A Risk to Public Trust? Police to Access Passport Photos

The government’s plan to allow police officers to use passport photos to catch criminals will risk damaging public trust, says the UK’s surveillance camera commissioner, the BBC reports.

Policing minister Chris Philp said he wants police to have access to a wider range of databases, claiming a new data platform could achieve this within the next two years.

However, concerns have surfaced that this will provoke distrust between the police and the public. One such worry is from Professor Fraser Sampson, who says the government plan could make passport holders feel as if they were in a “digital line-up”.

Expanding The Police Database

Currently, photos on the police national database are limited to individuals who have been arrested.

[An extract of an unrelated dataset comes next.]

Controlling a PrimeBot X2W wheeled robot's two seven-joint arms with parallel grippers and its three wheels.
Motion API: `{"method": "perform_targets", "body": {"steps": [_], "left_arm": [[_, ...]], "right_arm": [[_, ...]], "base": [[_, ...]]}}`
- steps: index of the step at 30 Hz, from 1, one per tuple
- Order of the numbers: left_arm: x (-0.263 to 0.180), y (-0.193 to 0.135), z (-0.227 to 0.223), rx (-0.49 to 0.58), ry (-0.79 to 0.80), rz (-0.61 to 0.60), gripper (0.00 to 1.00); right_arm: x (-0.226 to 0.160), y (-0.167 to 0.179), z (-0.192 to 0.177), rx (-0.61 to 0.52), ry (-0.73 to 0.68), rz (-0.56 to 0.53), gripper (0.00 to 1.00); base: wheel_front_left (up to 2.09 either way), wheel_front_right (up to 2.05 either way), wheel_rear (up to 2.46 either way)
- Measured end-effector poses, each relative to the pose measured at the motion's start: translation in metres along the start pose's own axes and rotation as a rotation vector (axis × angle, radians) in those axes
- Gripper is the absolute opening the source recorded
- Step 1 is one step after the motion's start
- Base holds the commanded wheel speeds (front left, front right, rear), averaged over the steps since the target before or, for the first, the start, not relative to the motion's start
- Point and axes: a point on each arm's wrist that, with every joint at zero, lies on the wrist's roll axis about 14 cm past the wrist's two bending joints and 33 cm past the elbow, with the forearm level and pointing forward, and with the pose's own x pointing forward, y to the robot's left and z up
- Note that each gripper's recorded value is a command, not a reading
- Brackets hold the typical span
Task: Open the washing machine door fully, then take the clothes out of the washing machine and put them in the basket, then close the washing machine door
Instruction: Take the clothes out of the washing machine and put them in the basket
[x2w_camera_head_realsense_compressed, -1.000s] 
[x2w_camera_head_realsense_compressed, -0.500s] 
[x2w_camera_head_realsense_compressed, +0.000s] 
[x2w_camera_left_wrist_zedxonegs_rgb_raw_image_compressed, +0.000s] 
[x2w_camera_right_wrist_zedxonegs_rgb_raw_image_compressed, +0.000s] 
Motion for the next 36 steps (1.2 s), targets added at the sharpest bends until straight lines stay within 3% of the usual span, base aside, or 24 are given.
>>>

While the police can check images from dashcam and doorbell technologies, as well as home and business security cameras, against the national database, they do not have access to every member of the public’s passport photo.

At the Conservative Party conference earlier this week, Mr Philip said: “I’m going to be asking police forces to search all of those databases — the police national database, which has custody images, but also other databases like the passport database.”

The plan has been suggested to aid the police in catching criminals, but the well-intentioned motives for the move have not managed to quell concerns.

Professor Sampson said the plan may make people feel as though they are in a “digital line-up”, with officers being able to “press one button” and “search it all.”

“The state has large collections of good quality photographs of a significant proportion of the population – drivers and passport holders being good examples – which were originally required and given as a condition of, say, driving and international travel.

If the state routinely runs every photograph against every picture of every suspected incident of crime simply because it can there is a significant risk of disproportionality and of damaging public trust,” he said.

The Right Course of Action?

Professor Sampson is not the only one who has raised concerns over passport photos being included in the police’s database. The civil liberties groups, who have already raised concerns about the existing use of facial recognition technology by the police, said using passport photos risks exacerbating them.

Emmanuelle Andrews, policy and campaigns manager at Liberty, the civil rights group, said: “The commissioner is entirely right to warn about the expansion of facial recognition technology,

“History has told us this technology will be used disproportionately by the police to monitor and harass minority groups, and particularly people of colour. Expanding it will put many more people in harm’s way.”

Michael Birtwistle, associate director at the Ada Lovelace Institute, also described the proposals as “concerning” because the “accuracy and scientific basis of facial recognition technologies is highly contested, and their legality is uncertain.

There is an important lesson to be learned from the negative public reaction to previous attempts to repurpose personal data, such as GP surgery records. We urge the government to reconsider these proposals,” he finished.

Furthermore, questions have been raised over whether the increased use of technology is the right course of action to tackle crime. After all, driving up crime detection rates could be achieved by increasing the number of police officers available to investigate offences.

Also at the Tory party conference, Paul Gerrard, director of public affairs at the Co-op Group, said that the police routinely did not visit its shops after a theft had taken place – regardless of the level of evidence available.

Mr Gerrard said a freedom of information request by Co-op showed that the police failed to attend in more than 70% of serious retail crimes reported.

That was despite staff members suffering more than 900 assaults in the first eight months of the year, and stock worth an estimated £70m being stolen annually.

The Home Office said the government was “committed to making sure the police have the tools and technology they need to solve and prevent crimes, bring offenders to justice, and keep people safe.”

It said: “Technology such as facial recognition can help the police quickly and accurately identify those wanted for serious crimes, as well as missing or vulnerable people.

“It also frees up police time and resources, meaning more officers can be out on the beat, engaging with communities and carrying out complex investigations.”